What you give back must match the data character for character.

Dataset excerpts ▸
● ● ●

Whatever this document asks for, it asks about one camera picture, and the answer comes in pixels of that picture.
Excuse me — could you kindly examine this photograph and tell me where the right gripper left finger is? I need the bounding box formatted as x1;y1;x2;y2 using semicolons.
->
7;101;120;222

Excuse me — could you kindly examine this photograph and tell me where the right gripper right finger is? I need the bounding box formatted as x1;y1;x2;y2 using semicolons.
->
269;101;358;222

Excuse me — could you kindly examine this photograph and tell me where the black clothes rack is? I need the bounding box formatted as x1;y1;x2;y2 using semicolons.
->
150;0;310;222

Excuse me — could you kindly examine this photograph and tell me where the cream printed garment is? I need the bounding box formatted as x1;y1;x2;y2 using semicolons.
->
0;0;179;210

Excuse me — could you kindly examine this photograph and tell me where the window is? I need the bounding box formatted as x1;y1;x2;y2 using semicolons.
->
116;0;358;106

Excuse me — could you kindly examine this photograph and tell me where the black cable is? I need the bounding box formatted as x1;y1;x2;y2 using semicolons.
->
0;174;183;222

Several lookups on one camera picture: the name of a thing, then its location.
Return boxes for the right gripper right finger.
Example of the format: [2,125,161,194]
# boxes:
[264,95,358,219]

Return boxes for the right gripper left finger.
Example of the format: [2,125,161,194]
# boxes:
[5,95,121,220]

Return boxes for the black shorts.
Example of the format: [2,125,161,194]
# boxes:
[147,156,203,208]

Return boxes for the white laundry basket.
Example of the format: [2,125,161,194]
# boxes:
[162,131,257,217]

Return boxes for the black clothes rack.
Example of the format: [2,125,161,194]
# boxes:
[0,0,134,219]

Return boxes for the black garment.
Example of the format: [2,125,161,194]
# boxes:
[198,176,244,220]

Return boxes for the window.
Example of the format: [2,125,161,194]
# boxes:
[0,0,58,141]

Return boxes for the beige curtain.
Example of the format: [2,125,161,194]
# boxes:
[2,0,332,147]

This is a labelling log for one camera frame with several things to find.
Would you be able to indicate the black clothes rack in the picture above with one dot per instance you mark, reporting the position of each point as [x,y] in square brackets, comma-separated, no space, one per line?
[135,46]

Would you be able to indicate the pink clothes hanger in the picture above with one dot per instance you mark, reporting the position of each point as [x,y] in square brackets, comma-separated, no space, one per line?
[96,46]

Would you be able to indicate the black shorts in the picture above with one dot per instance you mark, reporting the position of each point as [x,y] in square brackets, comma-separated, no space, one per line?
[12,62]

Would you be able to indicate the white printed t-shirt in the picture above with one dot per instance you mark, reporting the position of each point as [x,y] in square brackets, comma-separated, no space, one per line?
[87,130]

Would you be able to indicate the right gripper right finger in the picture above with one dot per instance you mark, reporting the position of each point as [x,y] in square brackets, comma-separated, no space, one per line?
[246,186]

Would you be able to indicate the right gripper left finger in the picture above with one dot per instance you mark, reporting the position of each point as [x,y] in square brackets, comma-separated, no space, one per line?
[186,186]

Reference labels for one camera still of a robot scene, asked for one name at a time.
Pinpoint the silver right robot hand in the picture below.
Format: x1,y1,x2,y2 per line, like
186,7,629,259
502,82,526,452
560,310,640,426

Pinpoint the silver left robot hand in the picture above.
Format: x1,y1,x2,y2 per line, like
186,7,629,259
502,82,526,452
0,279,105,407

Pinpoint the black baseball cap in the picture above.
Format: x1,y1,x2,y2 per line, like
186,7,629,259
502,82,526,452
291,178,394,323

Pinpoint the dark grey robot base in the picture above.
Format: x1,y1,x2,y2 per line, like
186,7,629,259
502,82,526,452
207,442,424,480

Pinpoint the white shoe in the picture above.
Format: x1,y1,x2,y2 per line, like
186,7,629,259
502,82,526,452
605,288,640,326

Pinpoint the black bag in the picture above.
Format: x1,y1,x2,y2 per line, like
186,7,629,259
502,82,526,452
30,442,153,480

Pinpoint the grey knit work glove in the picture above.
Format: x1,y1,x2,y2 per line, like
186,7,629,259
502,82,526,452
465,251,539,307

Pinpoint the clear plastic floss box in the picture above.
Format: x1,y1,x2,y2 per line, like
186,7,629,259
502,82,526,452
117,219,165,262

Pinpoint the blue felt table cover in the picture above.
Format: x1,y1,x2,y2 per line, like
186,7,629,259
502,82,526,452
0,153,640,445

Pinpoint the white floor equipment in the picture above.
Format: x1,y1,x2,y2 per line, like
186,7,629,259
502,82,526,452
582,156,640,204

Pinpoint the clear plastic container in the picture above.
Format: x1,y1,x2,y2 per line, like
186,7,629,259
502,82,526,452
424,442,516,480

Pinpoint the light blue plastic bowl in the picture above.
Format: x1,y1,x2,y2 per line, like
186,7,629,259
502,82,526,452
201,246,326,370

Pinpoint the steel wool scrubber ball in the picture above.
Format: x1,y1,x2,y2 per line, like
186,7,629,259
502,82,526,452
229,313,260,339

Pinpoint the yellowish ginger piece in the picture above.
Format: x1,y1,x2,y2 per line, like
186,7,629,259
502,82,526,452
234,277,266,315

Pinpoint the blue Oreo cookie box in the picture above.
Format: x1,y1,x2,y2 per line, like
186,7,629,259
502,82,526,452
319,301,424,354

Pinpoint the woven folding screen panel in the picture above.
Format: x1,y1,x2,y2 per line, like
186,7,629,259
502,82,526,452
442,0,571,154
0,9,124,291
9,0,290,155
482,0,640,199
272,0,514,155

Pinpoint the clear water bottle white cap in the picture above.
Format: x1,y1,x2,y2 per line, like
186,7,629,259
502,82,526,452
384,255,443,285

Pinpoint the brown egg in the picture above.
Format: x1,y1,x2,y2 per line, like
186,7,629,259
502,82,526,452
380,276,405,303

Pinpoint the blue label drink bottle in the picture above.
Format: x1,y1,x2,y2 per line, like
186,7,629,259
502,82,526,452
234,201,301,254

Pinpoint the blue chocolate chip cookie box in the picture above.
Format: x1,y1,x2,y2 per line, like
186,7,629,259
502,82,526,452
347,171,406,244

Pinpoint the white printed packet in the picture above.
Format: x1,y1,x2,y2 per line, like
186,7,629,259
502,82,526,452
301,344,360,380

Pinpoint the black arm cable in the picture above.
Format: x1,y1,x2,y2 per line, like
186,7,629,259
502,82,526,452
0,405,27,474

● ● ●

Expected output ▸
Whatever this document asks for, it asks about one camera picture, and the answer comes in pixels of that picture.
Excuse me — could you kindly examine this photograph and tell me where the right gripper left finger is? I need the bounding box formatted as x1;y1;x2;y2 using semicolons.
->
7;101;120;222

Excuse me — could you kindly examine this photograph and tell me where the right gripper right finger is? I need the bounding box formatted as x1;y1;x2;y2 using semicolons.
->
269;101;358;222

Excuse me — could you kindly examine this photograph and tell me where the black clothes rack is? I need the bounding box formatted as x1;y1;x2;y2 using semicolons.
->
150;0;310;222

Excuse me — could you kindly examine this photograph and tell me where the cream printed garment is? I need the bounding box formatted as x1;y1;x2;y2 using semicolons.
->
0;0;179;210

Excuse me — could you kindly examine this photograph and tell me where the window is? I need the bounding box formatted as x1;y1;x2;y2 using semicolons.
->
116;0;358;106

Excuse me — could you kindly examine this photograph and tell me where the black cable is? I need the bounding box formatted as x1;y1;x2;y2 using semicolons.
->
0;174;183;222

Several lookups on one camera picture: the name of a thing, then its location.
Return boxes for the right gripper right finger.
Example of the format: [2,125,161,194]
# boxes:
[264,95,358,219]

Return boxes for the right gripper left finger.
Example of the format: [2,125,161,194]
# boxes:
[5,95,121,220]

Return boxes for the black shorts.
Example of the format: [2,125,161,194]
# boxes:
[147,156,203,208]

Return boxes for the white laundry basket.
Example of the format: [2,125,161,194]
# boxes:
[162,131,257,217]

Return boxes for the black clothes rack.
Example of the format: [2,125,161,194]
# boxes:
[0,0,134,219]

Return boxes for the black garment.
Example of the format: [2,125,161,194]
# boxes:
[198,176,244,220]

Return boxes for the window.
Example of the format: [2,125,161,194]
# boxes:
[0,0,58,141]

Return boxes for the beige curtain.
Example of the format: [2,125,161,194]
# boxes:
[2,0,332,147]

This is a labelling log for one camera frame with several things to find.
Would you be able to indicate the black clothes rack in the picture above with one dot per instance you mark, reporting the position of each point as [x,y] in square brackets, comma-separated, no space, one per line?
[135,46]

Would you be able to indicate the pink clothes hanger in the picture above with one dot per instance you mark, reporting the position of each point as [x,y] in square brackets, comma-separated, no space, one per line?
[96,46]

Would you be able to indicate the black shorts in the picture above with one dot per instance you mark, reporting the position of each point as [x,y] in square brackets, comma-separated, no space, one per line?
[12,62]

Would you be able to indicate the white printed t-shirt in the picture above with one dot per instance you mark, reporting the position of each point as [x,y] in square brackets, comma-separated, no space, one per line?
[87,130]

Would you be able to indicate the right gripper right finger in the picture above with one dot per instance you mark, reporting the position of each point as [x,y] in square brackets, comma-separated, no space, one per line?
[246,186]

Would you be able to indicate the right gripper left finger in the picture above with one dot per instance you mark, reporting the position of each point as [x,y] in square brackets, comma-separated, no space, one per line?
[186,186]

Reference labels for one camera still of a robot scene, asked for one name at a time.
Pinpoint the silver right robot hand in the picture below.
Format: x1,y1,x2,y2 per line, like
186,7,629,259
502,82,526,452
560,310,640,426

Pinpoint the silver left robot hand in the picture above.
Format: x1,y1,x2,y2 per line, like
186,7,629,259
502,82,526,452
0,279,105,407

Pinpoint the black baseball cap in the picture above.
Format: x1,y1,x2,y2 per line, like
186,7,629,259
502,82,526,452
291,178,394,323

Pinpoint the dark grey robot base in the picture above.
Format: x1,y1,x2,y2 per line, like
186,7,629,259
502,82,526,452
207,442,424,480

Pinpoint the white shoe in the picture above.
Format: x1,y1,x2,y2 per line, like
186,7,629,259
502,82,526,452
605,288,640,326

Pinpoint the black bag in the picture above.
Format: x1,y1,x2,y2 per line, like
186,7,629,259
502,82,526,452
30,442,153,480

Pinpoint the grey knit work glove in the picture above.
Format: x1,y1,x2,y2 per line, like
186,7,629,259
502,82,526,452
465,251,539,307

Pinpoint the clear plastic floss box in the picture above.
Format: x1,y1,x2,y2 per line, like
186,7,629,259
502,82,526,452
117,219,165,262

Pinpoint the blue felt table cover in the picture above.
Format: x1,y1,x2,y2 per line, like
186,7,629,259
502,82,526,452
0,153,640,445

Pinpoint the white floor equipment in the picture above.
Format: x1,y1,x2,y2 per line, like
186,7,629,259
502,82,526,452
582,156,640,204

Pinpoint the clear plastic container in the picture above.
Format: x1,y1,x2,y2 per line, like
186,7,629,259
502,82,526,452
424,442,516,480

Pinpoint the light blue plastic bowl in the picture above.
Format: x1,y1,x2,y2 per line, like
186,7,629,259
502,82,526,452
201,246,326,370

Pinpoint the steel wool scrubber ball in the picture above.
Format: x1,y1,x2,y2 per line, like
186,7,629,259
502,82,526,452
229,313,260,339

Pinpoint the yellowish ginger piece in the picture above.
Format: x1,y1,x2,y2 per line, like
186,7,629,259
502,82,526,452
234,277,266,315

Pinpoint the blue Oreo cookie box in the picture above.
Format: x1,y1,x2,y2 per line, like
186,7,629,259
502,82,526,452
319,301,424,354

Pinpoint the woven folding screen panel in the picture above.
Format: x1,y1,x2,y2 per line, like
186,7,629,259
502,82,526,452
442,0,571,154
0,9,124,291
9,0,290,155
482,0,640,199
272,0,514,155

Pinpoint the clear water bottle white cap in the picture above.
Format: x1,y1,x2,y2 per line, like
186,7,629,259
502,82,526,452
384,255,443,285

Pinpoint the brown egg in the picture above.
Format: x1,y1,x2,y2 per line, like
186,7,629,259
502,82,526,452
380,276,405,303

Pinpoint the blue label drink bottle in the picture above.
Format: x1,y1,x2,y2 per line, like
186,7,629,259
502,82,526,452
234,201,301,254

Pinpoint the blue chocolate chip cookie box in the picture above.
Format: x1,y1,x2,y2 per line, like
186,7,629,259
502,82,526,452
347,171,406,244

Pinpoint the white printed packet in the picture above.
Format: x1,y1,x2,y2 per line, like
186,7,629,259
502,82,526,452
301,344,360,380

Pinpoint the black arm cable in the picture above.
Format: x1,y1,x2,y2 per line, like
186,7,629,259
502,82,526,452
0,405,27,474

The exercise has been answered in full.